Open source PostgreSQL marks a turning point with performance, analytics advances
Today, organizations are storing, managing and analysing increasing volumes of data – and PostgreSQL is evolving to meet these extreme processing demands.
The newest version of the open source database, PostgreSQL 9.5, released by the PostgreSQL Community on January 7, 2016, marked a turning point for using PostgreSQL with data-driven, high-speed, high-volume applications.
New PostgreSQL features include:
- Analytics and productivity enhancements to speed complex query capabilities on extreme data volumes, planting PostgreSQL more squarely in the data warehousing space
- Performance boosters for more powerful high-end servers with high core counts and large memory footprints that companies are using today for high-speed applications
- A foundation for horizontal scalability across multiple servers that today helps DBAs access data from external databases like MongoDB and Hadoop
Data Analytics and Productivity Enhancements
PostgreSQL 9.5 delivers a series of new features to address the needs of analytics teams. Many prior feature advancements have targeted database performance or manageability and productivity for the DBAs. However, as PostgreSQL has spread across the enterprise, the PostgreSQL development community moved towards satisfying organizations’ feature requirements. One of these groups to voice an interest and get a response with new features in PostgreSQL 9.5 was analytics experts. While the database still may not yet be ready to become a prime time data warehouse for large-scale use (for example, petabyte sized warehouses), the PostgreSQL Community added new features to address the need for greater analysis and make it easier for DBAs to prepare data for greater study.

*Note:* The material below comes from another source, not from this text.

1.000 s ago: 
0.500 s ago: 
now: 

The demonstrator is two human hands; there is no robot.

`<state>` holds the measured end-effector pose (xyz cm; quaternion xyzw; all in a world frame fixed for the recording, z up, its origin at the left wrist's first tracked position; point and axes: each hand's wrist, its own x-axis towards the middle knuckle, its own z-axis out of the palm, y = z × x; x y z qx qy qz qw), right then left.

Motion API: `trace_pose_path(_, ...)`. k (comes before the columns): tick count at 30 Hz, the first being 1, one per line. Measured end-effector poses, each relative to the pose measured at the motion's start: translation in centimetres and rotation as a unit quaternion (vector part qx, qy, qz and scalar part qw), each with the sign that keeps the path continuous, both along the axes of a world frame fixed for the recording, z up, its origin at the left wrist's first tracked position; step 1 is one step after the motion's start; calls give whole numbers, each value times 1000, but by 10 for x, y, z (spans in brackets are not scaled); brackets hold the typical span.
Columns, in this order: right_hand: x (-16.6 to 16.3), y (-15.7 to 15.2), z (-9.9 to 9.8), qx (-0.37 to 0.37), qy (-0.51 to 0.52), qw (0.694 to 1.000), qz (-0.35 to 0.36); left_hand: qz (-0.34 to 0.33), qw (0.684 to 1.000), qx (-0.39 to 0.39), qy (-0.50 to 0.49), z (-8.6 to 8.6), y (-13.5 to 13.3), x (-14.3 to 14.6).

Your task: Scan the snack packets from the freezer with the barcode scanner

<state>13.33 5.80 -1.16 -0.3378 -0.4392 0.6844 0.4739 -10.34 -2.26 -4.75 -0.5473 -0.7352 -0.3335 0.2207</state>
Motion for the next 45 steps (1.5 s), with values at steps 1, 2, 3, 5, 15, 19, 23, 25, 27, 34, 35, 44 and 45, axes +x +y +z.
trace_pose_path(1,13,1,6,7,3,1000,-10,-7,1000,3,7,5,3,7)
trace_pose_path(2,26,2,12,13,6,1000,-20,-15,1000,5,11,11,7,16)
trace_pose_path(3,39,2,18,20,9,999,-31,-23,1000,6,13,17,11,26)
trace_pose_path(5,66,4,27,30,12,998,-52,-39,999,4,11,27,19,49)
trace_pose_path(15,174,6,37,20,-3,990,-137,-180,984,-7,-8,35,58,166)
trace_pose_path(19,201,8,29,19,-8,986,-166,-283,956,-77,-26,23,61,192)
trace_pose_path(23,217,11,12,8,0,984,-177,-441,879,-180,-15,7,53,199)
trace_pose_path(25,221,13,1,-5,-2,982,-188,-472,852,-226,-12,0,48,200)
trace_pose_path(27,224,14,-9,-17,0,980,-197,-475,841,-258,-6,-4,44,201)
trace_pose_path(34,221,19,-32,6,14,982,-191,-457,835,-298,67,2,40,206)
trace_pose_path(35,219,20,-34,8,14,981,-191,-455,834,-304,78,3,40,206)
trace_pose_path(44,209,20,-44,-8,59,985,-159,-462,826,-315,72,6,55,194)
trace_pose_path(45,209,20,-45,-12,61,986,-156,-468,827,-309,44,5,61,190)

The key features in PostgreSQL 9.5 for Data Analytics are BRIN, Grouping Sets, CUBE, and Rollup:
BRIN, the headline big data feature for the release, addresses larger data volumes. BRIN (Block Range Indexes) solves the problem for DBAs who run regular queries over vast amounts of data in individual tables. For example, data analysis teams may be querying huge tables containing records detailing website activity or sales data.
Previously, PostgreSQL DBAs would typically create BTREE indexes over such tables to allow them to run queries without having to scan the entire table. As those indexes would contain pointers to every occurrence of each value in the table that the index covered, they could be very large themselves, and whilst using such indexes is far more efficient than scanning the table directly, the size of the index could still equate to a significant amount of I/O to find the desired data.
BRIN indexes solve this problem by indexing ranges of values rather than each individual value. Data types with a linear sort order might index minimum and maximum values within a block range on the underlying table, whilst geometric types might store the bounding box for all the objects in the block range. This results in a less precise, but significantly smaller index. Instead of using a huge index to find precise locations of rows, we use a very small index to find the approximate locations, and then scan those locations directly to find the matching rows within them.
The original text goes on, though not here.